Developer Console

Managing Audio Focus (Fire TV)

Applications playing audio must be carefully designed to cooperate with other applications and services in a user-friendly way. To manage audio playback across applications, Android provides the concept of audio focus. This document outlines how to manage audio focus and other related events on Fire TV.

The Complexity of Audio Focus

Do not underestimate the complexity of handling audio focus. Among others topics, consider the following as you develop your application:

  • If your application is designed to play audio in the foreground or background
  • How other applications are notified when they should stop their playback
  • How your application reacts when other apps start playing
  • How and when your app handles incoming multimedia events (for example, pause, fast-forward, etc.)
  • How you handle system notifications and other short audio interruptions
  • How voice search interrupts your application
  • How voice control solutions interact with your application
  • When is your application allowed to hold on to resources and wake locks

Note that expectations for applications that play video can significantly differ from audio-only applications.

Documentation for multimedia applications

Follow all relevant Android developer pages describing instructions for API level 22 (Fire OS 5), API level 25 (Fire OS 6), and API level 28 (Fire OS 7). Additionally, follow the guidelines and instructions in the Android documentation:

Handling audio focus

As you develop your app, follow all requirements described in the Audio Focus Event Requirements. Note the following:

  • The duration of your playback must exactly match the duration of holding the audio focus and having the MediaSession set to active. This also means you must abandon the a focus request immediately after finishing playback.
  • All audio focus change callbacks must be handled as described in Audio focus pre-Android 8.0.
  • When an application is playing in the background, it must handle multimedia events (continuously while also having audio focus).
  • Receiving any kind of audio focus loss events should cause your application to stop handling multimedia events until the focus is regained.
  • Permanent loss of focus means your application will not get the focus back; it should release all resources.
  • Do not request the audio focus multiple times without abandoning the previous requests (to avoid getting registered in the focus stack multiple times).
  • Ducking volume should be set to a level that does not interfere with other applications or voice-search responses — for example, set the volume at 30-40% of the original level.

Voice Interactions

When users press the Microphone button on the remote control ("near field"), or when devices with microphones recognize the wake-word of the device ("far field"), the system-wide voice capabilities start and cannot be overridden.
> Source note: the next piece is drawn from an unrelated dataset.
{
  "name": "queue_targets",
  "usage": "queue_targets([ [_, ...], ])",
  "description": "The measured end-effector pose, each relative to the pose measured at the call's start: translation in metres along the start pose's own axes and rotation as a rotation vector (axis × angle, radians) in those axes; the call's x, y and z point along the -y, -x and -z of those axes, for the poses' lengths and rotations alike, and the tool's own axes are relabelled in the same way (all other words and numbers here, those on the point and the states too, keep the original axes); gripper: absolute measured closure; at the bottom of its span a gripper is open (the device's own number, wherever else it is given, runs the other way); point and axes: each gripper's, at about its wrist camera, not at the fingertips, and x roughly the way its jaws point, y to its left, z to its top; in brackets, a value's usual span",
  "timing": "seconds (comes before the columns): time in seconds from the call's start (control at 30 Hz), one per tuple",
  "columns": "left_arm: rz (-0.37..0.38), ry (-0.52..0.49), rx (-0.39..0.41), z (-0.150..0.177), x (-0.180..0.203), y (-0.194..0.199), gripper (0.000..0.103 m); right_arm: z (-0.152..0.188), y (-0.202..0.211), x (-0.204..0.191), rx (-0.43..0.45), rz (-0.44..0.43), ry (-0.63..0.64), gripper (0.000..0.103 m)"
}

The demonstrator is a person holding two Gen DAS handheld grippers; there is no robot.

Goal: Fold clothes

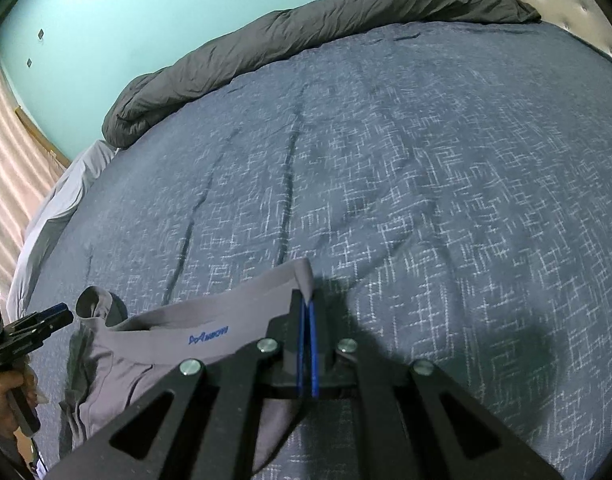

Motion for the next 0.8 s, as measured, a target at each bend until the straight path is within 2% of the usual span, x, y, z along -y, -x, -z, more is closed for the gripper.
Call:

Both audio focus (AUDIOFOCUS_LOSS_TRANSIENT) and activity lifecycle events (onPause()) will be sent out.

In general, your app should pause (or at least mute the audio) in response to voice interactions. Your application should be prepared to receive the events in any order allowed by Android. Among other options, users can instruct Alexa to start new applications or, for example, users can turn a sound system on or off. As a result, the audio capabilities might change while your playback is paused. You should properly react to all these changes before continuing playback.

Applications correctly implementing MediaSession interfaces can be controlled by voice commands. For details how to enable control through voice, see Voice-enabling Your App and Content. Voice search on Fire TV can also include content from your application in the search results. For this functionality, see Integrating Your Catalog with Fire TV.